### YOUR OBJECTIVE
Only the lines holding the word "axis" are wanted; copy each of them from the listing.

Start of INFORMATION SHOWN

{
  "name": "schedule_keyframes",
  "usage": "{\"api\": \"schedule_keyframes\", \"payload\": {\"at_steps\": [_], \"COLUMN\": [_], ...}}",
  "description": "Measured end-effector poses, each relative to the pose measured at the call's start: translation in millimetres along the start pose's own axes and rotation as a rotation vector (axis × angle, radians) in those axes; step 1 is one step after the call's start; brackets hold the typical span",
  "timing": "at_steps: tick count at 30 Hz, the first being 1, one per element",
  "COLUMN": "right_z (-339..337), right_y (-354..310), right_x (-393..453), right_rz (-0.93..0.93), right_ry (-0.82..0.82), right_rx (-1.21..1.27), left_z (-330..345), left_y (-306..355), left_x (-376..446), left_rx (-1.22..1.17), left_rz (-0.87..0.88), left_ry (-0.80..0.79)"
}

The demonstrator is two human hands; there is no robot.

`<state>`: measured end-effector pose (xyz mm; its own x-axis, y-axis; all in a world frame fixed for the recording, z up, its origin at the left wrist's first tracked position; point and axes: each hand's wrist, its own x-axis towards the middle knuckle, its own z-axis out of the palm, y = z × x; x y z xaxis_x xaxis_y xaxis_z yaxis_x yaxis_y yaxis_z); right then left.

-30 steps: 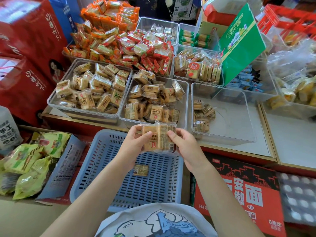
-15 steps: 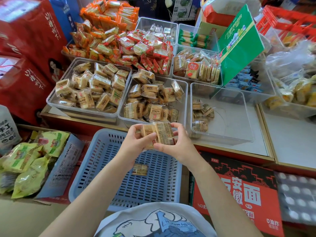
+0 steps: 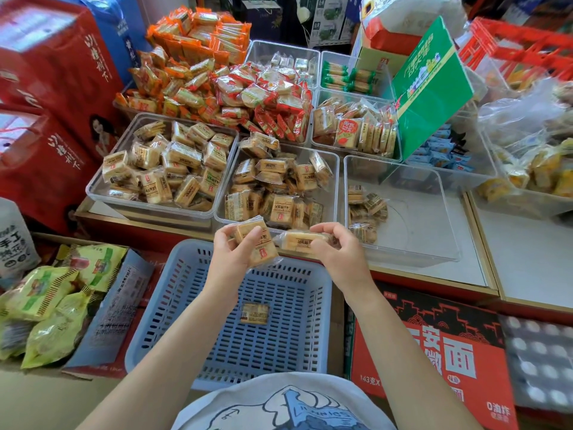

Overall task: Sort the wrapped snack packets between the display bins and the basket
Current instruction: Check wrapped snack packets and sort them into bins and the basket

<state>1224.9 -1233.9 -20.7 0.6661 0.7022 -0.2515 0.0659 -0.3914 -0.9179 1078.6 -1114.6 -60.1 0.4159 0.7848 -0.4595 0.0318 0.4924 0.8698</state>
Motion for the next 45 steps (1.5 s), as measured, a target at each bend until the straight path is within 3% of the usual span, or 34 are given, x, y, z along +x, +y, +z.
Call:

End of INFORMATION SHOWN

### YOUR SOLUTION
  "description": "Measured end-effector poses, each relative to the pose measured at the call's start: translation in millimetres along the start pose's own axes and rotation as a rotation vector (axis × angle, radians) in those axes; step 1 is one step after the call's start; brackets hold the typical span",
`<state>`: measured end-effector pose (xyz mm; its own x-axis, y-axis; all in a world frame fixed for the recording, z up, its origin at the left wrist's first tracked position; point and axes: each hand's wrist, its own x-axis towards the middle knuckle, its own z-axis out of the palm, y = z × x; x y z xaxis_x xaxis_y xaxis_z yaxis_x yaxis_y yaxis_z); right then left.

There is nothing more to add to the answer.